11.12.07

Growing up, take 2

I did it again. No, I didn't cut open my finger or splurge on "hurty shoes."

I failed to use common sense in an adult-like way, in an easily solvable adult-like situation. No, not like in adult movies.

I was baking a pumpkin today--yes, an entire pumpkin, left over from Halloween. I foresee a great amount of pumpkin bread, pumpkin cookies and maybe some pumpkin soup in the future. But getting to the point where those recipes may be possible was...interesting.

I cook squash in the oven all the time. It's not that hard. Cut it in half, scoop out the seeds, place it on foil, bake until you can easily poke it with a fork.

Well, I did the usual today. Only maybe the oven was a bit too hot. Okay, it was too hot. After 40 minutes of listening to the pumpkin crackle and sizzle in the oven, I opened the door to check on it. I was confronted with mottled looking orange gourd halves and the scent of burning pumpkin skin.

I turned on the fan over the oven to absorb the smoke coming out, turned off the oven and went looking for oven mitts. Then it all began.
The smoke alarm by Alycia's room starts going off. I freak out, but run over, grab a chair to climb on and start waving the oven mitts at the alarm, hoping they'll move the smoke away and the alarm will turn off. Then the other smoke alarm starts going off, the one by my room. So there are now two alarms screeching at me in unison from completely different sides of the house.

So I call my dad.

He tells me to take out the batteries. But these are plugged into the wall. There are no batteries.

He tells me to flip the breaker. I'm too excited at that point to read which breaker goes to what part of the house, so I turn them all off, a few at a time. The alarms continue to wail.

As my dad thinks of a new way to approach the situation, the house alarm starts going off. Three loud alarms shrieking at me.

We decide it's a good idea to turn all the breakers off. I stand in near-dark silence. All of the alarms have shut up, thank goodness.

As the front door lets in freezing air and lets out the pumpkin smoke, my dad and I discuss the coming situation: the house alarm.

You see, this is not a user-friendly alarm. It once went off while Alycia and I were blow drying our hair at the same time. Another time it went off randomly at 6 a.m. I know that the second I flip the breaker connected to that damn thing, it's going to go off again.

My dad goes through several ideas he has for keeping it from going off. Nope, tried that before. Nope, that won't work.

I turn the breakers on again.

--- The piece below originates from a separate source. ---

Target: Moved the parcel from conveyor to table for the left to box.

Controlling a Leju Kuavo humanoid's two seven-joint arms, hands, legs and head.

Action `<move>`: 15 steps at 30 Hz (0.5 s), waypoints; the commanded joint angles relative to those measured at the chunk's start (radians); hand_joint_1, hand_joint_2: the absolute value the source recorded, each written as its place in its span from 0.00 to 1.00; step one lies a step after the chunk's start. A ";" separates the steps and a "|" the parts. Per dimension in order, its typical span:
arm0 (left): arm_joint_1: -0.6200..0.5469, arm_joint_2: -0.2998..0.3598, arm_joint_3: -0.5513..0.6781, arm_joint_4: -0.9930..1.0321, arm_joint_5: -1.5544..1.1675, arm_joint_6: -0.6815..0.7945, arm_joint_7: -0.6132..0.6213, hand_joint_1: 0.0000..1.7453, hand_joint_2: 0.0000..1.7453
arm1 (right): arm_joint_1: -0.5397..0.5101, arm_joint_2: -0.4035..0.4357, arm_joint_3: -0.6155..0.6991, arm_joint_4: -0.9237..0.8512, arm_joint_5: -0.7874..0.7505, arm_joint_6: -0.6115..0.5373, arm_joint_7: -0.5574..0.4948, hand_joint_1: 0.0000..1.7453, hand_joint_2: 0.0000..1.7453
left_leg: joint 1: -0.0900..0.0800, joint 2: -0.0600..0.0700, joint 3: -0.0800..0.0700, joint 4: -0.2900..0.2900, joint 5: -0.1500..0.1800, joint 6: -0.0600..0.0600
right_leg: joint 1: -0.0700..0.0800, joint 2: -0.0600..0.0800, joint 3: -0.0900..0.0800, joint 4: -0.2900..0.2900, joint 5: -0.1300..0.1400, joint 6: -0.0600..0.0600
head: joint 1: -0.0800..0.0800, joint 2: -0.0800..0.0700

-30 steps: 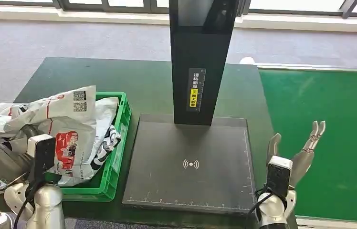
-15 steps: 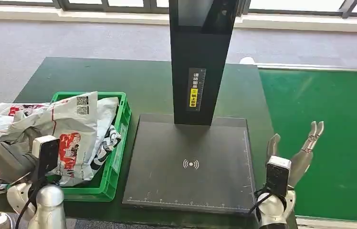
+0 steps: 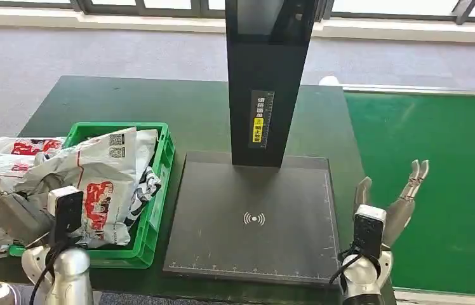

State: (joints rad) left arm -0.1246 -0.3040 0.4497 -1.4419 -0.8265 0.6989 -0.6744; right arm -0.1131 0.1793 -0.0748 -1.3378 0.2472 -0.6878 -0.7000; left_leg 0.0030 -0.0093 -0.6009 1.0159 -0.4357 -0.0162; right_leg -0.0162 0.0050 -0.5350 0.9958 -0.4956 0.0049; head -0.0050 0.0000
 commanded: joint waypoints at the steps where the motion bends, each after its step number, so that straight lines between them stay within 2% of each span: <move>1: -0.030 -0.018 -0.210 0.232 0.276 -0.161 -0.021 0.00 1.00 | -0.022 -0.014 -0.061 0.040 0.002 0.017 0.002 0.00 1.00 | -0.001 -0.006 0.002 -0.003 0.002 0.001 | 0.000 -0.008 0.004 -0.004 0.000 0.000 | 0.000 0.000; 6: -0.005 -0.006 -0.241 0.201 0.335 -0.225 -0.024 0.00 1.00 | -0.024 -0.014 -0.061 0.044 0.001 0.017 0.002 0.00 1.00 | -0.001 -0.002 0.002 -0.002 0.000 0.000 | -0.001 -0.002 0.005 -0.002 0.000 0.000 | 0.000 0.000; 15: -0.002 -0.004 -0.244 0.201 0.335 -0.227 -0.024 0.00 1.00 | -0.025 -0.014 -0.061 0.045 0.001 0.018 0.002 0.00 1.00 | -0.001 -0.003 0.002 -0.002 0.001 0.001 | 0.000 -0.002 0.005 -0.002 0.001 0.000 | 0.000 0.000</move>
State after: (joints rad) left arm -0.1543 -0.2991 0.2579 -1.2906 -0.4994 0.4753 -0.6992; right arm -0.1117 0.1781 -0.0995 -1.3375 0.2514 -0.6695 -0.7000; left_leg 0.0026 -0.0128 -0.6010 1.0159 -0.4352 -0.0156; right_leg -0.0164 0.0031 -0.5316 0.9958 -0.4951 0.0056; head -0.0050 -0.0004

For a brief period, silence. Then, BEEP BEEP BEEP EEK EEK EEK BEEEEEEEEEP BEEP BEEP BEEP EEK EEK EEK BEEEEEEEEP.

My dad asks me to read the buttons on the alarm panel to him. I have to go out front to yell them into the phone because the alarm is so loud by the door. Then, my neighbor comes over. In a matter of seconds, he presses the right button and the sound STOPS.

Gee, who would have guessed you have to tell it you're HOME?

If I'd gotten a chance to tell my dad the names of the buttons, he'd have told me to press that one. But did it ever occur to me on my own? Nope.

More reasons to believe those in their 20s are not yet grown-up enough to handle difficult situations.